● **Supplied material**:
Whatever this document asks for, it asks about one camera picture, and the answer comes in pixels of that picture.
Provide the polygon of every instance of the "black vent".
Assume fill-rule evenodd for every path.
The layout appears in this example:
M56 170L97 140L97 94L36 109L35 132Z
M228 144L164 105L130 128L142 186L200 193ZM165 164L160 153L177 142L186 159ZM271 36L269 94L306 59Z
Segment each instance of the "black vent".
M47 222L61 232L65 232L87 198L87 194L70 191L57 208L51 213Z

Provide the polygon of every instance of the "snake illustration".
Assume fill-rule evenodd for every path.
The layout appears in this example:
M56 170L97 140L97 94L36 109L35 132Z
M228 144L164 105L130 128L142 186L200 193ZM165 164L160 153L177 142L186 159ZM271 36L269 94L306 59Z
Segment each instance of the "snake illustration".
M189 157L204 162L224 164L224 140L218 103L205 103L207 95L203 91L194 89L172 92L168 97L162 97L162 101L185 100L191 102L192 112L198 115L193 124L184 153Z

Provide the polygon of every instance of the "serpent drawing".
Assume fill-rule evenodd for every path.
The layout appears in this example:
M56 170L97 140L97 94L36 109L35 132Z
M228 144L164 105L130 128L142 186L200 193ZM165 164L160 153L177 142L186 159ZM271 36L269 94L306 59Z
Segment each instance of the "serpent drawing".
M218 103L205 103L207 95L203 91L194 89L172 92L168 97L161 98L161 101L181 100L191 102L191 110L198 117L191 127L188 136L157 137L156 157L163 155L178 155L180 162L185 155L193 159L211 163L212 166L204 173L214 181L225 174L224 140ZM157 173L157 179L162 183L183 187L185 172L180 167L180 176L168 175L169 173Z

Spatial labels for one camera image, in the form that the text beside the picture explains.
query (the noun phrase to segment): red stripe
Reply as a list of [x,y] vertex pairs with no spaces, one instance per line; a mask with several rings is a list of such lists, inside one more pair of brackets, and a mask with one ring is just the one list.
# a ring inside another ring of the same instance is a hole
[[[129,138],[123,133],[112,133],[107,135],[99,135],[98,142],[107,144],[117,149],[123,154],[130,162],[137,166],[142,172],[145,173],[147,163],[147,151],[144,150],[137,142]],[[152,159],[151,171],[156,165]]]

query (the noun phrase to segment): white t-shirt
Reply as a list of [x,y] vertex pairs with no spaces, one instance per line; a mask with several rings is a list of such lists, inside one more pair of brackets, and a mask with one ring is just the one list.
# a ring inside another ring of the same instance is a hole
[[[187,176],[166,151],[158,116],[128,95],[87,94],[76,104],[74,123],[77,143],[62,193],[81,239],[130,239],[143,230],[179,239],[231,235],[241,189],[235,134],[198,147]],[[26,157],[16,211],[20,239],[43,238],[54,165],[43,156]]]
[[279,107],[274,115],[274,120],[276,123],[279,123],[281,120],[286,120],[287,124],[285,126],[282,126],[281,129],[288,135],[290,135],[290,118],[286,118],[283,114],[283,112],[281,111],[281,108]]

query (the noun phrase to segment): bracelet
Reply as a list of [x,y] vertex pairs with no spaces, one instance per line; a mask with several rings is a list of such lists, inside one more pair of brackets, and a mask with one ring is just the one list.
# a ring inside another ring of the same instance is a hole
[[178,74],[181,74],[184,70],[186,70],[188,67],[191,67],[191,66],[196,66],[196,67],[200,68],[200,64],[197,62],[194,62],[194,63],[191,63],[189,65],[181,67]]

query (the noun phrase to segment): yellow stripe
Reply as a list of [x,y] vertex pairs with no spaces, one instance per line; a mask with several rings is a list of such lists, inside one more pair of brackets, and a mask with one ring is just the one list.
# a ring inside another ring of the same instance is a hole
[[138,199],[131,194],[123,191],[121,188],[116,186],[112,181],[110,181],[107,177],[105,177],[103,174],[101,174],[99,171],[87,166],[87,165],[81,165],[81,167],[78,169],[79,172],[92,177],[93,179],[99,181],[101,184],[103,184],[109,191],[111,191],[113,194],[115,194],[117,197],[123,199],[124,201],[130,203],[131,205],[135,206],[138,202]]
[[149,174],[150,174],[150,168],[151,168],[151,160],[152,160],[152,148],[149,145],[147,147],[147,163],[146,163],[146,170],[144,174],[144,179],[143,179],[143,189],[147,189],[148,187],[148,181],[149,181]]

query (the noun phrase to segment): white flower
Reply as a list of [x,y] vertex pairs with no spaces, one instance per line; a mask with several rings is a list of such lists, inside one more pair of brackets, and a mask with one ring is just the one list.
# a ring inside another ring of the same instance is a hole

● **Assignment**:
Exactly one number is the answer: how many lines of the entries contain the string "phrase".

● **Answer space**:
5